In the long and short of it, I begin to find myself fully occupied with my own work in the novel, as well as the experiences described in AN UNLIKELY PROPHET which is happily still in print. But I also have a number of novels that are all very close to being finished, or in a couple of cases, are already finished. I feel I have to get them out. I have an agent who has a good reputation and who probably, given enough time (the way publishing decisions crawl along today) will probably manage to sell them-if I wait long enough.
And then, there's the web. The other day we were all treated to the remarkable spectacle of a Stephen King novelette breaking all records as an ebook. Whatever the publishers may think, the old system is now irrelevant. We writers no longer need editors and publicists and warehouses and middlemen of every kind. But more than that-we no longer even need web publishers.
Very recently, as announced here, I submitted a book to appear on Booklocker, one of the new web epublishers and booksellers.
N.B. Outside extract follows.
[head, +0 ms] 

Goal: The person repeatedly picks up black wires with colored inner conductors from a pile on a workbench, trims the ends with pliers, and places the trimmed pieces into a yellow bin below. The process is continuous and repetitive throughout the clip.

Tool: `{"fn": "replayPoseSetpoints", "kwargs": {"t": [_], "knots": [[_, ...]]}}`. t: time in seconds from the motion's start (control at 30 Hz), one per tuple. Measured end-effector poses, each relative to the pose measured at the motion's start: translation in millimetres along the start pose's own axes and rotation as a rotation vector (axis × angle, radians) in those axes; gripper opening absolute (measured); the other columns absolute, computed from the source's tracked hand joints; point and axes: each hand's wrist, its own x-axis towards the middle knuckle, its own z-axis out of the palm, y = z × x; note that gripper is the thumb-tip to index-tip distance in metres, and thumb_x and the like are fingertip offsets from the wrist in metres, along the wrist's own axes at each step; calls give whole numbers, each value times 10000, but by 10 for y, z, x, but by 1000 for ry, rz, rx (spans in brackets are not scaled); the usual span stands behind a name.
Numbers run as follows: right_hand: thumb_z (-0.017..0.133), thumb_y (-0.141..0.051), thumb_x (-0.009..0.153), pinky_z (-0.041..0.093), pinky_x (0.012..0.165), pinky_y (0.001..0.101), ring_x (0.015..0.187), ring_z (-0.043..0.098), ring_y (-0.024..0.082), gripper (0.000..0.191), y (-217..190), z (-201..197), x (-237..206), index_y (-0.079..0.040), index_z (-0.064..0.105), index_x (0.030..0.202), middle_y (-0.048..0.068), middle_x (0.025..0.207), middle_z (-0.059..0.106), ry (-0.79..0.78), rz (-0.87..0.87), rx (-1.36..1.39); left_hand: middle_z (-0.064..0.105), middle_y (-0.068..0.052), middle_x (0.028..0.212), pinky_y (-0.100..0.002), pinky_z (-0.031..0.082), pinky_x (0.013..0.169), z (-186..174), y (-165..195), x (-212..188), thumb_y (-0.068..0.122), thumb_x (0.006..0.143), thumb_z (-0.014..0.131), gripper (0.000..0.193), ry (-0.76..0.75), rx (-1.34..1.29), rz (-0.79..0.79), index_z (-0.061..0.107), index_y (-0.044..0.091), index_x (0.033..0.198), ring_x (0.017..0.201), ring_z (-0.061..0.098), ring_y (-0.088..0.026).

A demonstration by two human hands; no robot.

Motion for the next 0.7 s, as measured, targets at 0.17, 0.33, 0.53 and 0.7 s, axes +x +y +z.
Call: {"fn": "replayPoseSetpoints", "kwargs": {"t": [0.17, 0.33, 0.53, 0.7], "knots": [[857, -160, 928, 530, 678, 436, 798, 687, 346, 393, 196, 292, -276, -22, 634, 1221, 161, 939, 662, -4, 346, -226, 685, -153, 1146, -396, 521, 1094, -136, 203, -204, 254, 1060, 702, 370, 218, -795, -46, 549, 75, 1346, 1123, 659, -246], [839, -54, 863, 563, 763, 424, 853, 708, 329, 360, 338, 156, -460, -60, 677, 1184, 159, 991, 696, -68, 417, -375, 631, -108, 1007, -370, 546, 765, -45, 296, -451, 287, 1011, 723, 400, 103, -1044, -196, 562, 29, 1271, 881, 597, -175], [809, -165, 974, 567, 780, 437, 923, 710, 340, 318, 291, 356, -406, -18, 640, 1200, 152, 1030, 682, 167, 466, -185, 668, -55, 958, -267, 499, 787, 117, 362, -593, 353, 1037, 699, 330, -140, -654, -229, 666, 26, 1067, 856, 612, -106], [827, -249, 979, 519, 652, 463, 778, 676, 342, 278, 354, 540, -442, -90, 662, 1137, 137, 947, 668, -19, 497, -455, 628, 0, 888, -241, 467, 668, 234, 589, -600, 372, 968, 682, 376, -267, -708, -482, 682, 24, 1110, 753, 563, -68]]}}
I actually put my latest work, The Shattering Presence up on that site and sold a few copies. But I also find that even having a web publisher is an unnecessary hindrance. In the old days (back in the time of Hardy, Trollope, and even further back) a writer would go to a printer and get his own book printed, then distribute it by himself through subscription and word of mouth. Where the web is headed will not be exactly the same, but I've discovered that it's very easy to be my own publisher and editor and promoter. All the tools are at hand. And if print publishers want to pick up from my site, we'll see.
In any case, while I shall try to continue this column and keep in touch with the comics community of which I've come to feel so very much a part all over again, I'm venturing off on my own as well. I began setting up my site yesterday. I will be exchanging commentary on it, and will be welcoming visits and comments, and certainly readers as I move along. It will be known as: THE OLD MAN'S HOUSE. It offers views and visions that were over eighty years in the acquiring. I invite you to come and visit me, leave your comments and buy my books and let me know what you think of them. By now, through these columns, you will have become accustomed to my style of thinking and begun to note how they tend to tie together the two different strands of my writing history. If that style of mine still interests you, stay with me, and visit me often at THE OLD MAN'S HOUSE. There will be books to buy, ideas to discuss, and maybe a genuine coming together that transcends the generation gap.
Finally, I want to thank Justin for his help, support and advice. I'm hoping we can continue in this relationship, especially if I can persuade him to webmaster my new site.
Now, I need a few more days to set things up. I have a URL, but I'm not ready to use it until there's something for you to read. It will be mostly a print approach, with no dancing alligators and no dog and pony show. You can do a lot of interesting things with just plain type. And from time to time, I have every intention to show up here and continue this column.